▸ **PROBLEM TO SOLVE**:
Any images in the material are to be dropped while every line is retyped exactly.

▸ **SOURCE MATERIAL**:
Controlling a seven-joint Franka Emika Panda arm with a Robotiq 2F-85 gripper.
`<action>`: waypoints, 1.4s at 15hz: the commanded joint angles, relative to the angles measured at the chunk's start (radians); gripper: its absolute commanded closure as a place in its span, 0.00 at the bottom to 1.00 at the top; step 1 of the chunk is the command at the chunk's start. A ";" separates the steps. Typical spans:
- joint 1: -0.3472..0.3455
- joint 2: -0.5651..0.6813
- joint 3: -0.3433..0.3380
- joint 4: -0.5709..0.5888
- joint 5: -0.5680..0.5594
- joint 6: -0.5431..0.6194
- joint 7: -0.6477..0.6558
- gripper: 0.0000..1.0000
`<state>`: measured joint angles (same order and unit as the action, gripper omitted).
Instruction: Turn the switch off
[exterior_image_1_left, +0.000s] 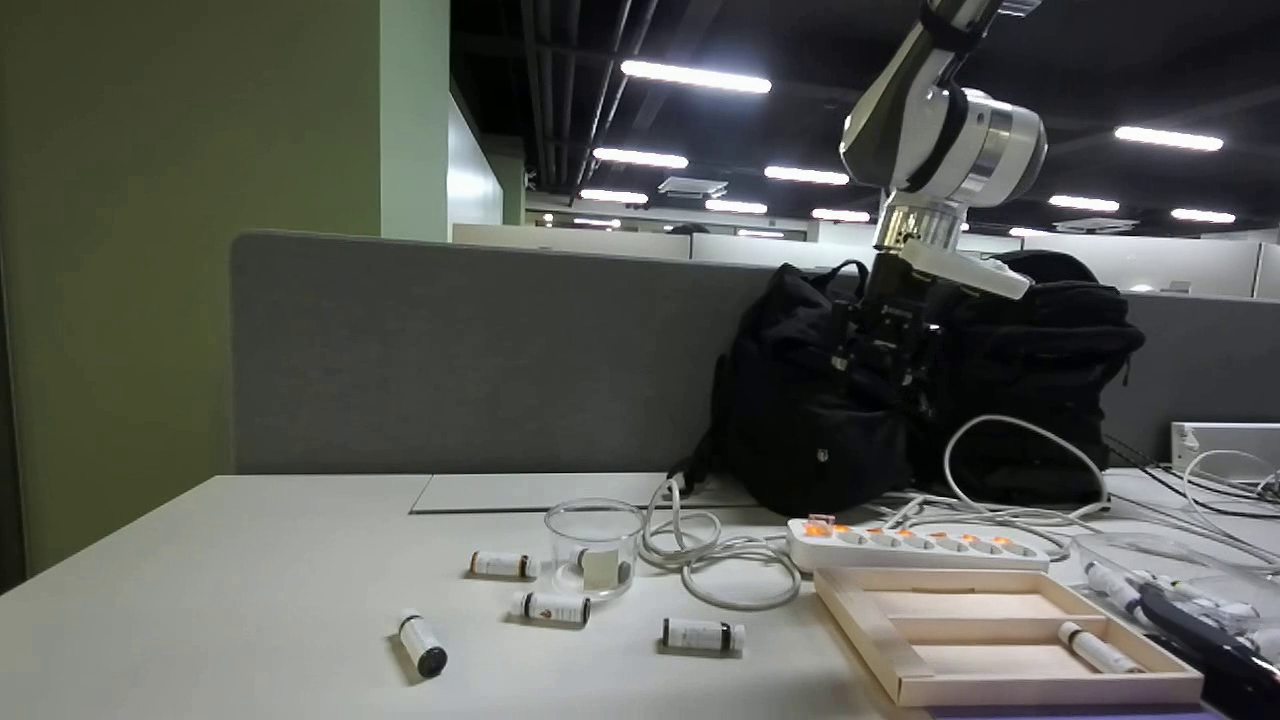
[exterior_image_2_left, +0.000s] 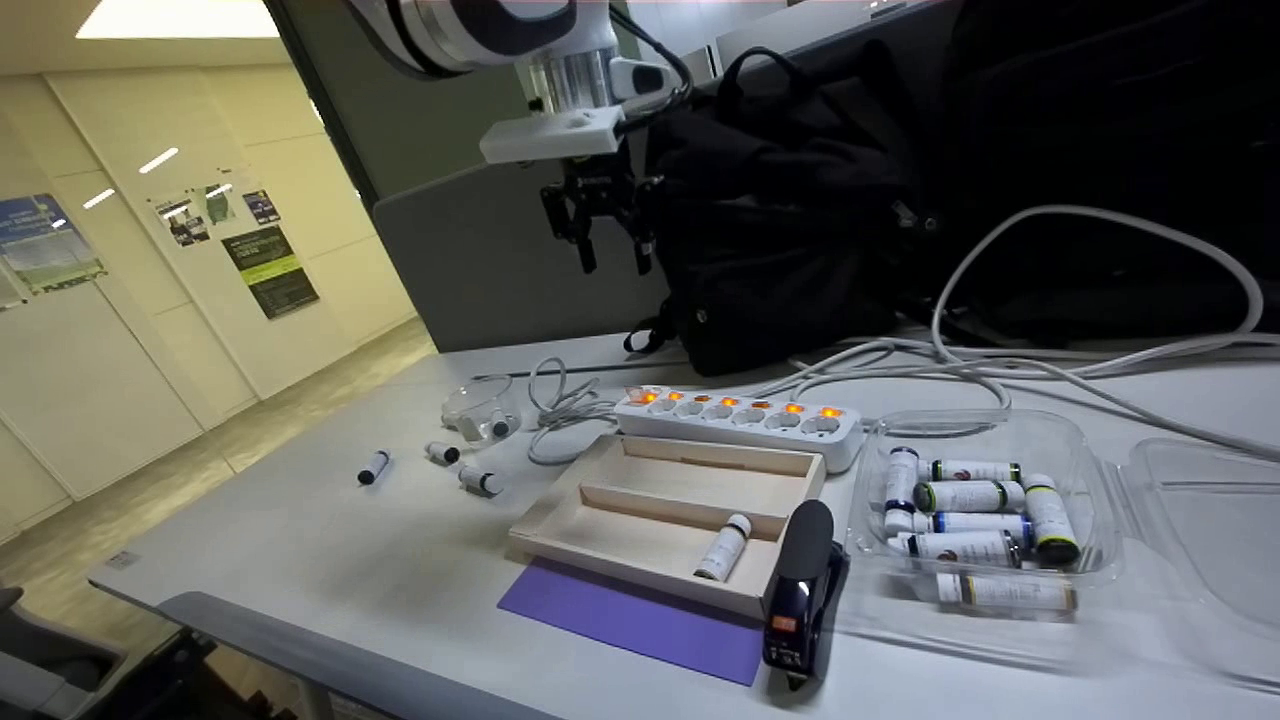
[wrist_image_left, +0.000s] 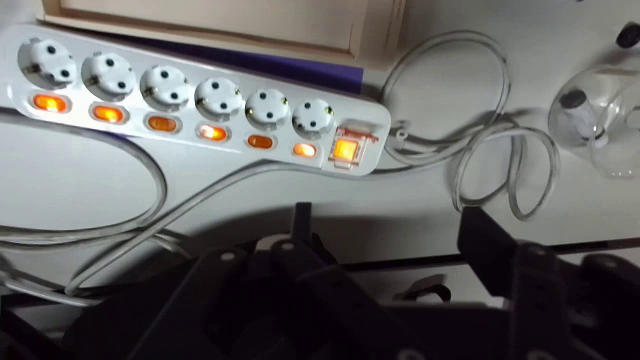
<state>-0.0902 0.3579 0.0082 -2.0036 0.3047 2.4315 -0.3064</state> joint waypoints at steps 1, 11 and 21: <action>-0.081 0.119 0.060 0.115 0.103 0.012 -0.106 0.55; -0.150 0.341 0.135 0.241 0.150 0.036 -0.112 1.00; -0.147 0.486 0.147 0.378 0.138 -0.029 -0.008 1.00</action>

▸ **SOLUTION TO THE EXERCISE**:
Controlling a seven-joint Franka Emika Panda arm with a Robotiq 2F-85 gripper.
`<action>`: waypoints, 1.4s at 15hz: the commanded joint angles, relative to the angles measured at the chunk's start (radians); gripper: its absolute commanded closure as a place in its span, 0.00 at the bottom to 1.00 at the top; step 1 of the chunk is the command at the chunk's start. A ";" separates the steps. Typical spans:
- joint 1: -0.3472..0.3455
- joint 2: -0.5651..0.6813
- joint 3: -0.3433..0.3380
- joint 4: -0.5709..0.5888
- joint 5: -0.5680..0.5594
- joint 6: -0.5431..0.6194
- joint 7: -0.6477..0.6558
- gripper: 0.0000..1.0000
`<state>`: measured joint angles (same order and unit as the action, gripper omitted).
Instruction: Turn the switch off
[exterior_image_1_left, +0.000s] 
[exterior_image_2_left, +0.000s] 
[wrist_image_left, +0.000s] 
<state>-0.0902 0.3579 0.0082 -2.0036 0.3047 2.4315 -0.3064</state> joint waypoints at steps 1, 11 and 21: <action>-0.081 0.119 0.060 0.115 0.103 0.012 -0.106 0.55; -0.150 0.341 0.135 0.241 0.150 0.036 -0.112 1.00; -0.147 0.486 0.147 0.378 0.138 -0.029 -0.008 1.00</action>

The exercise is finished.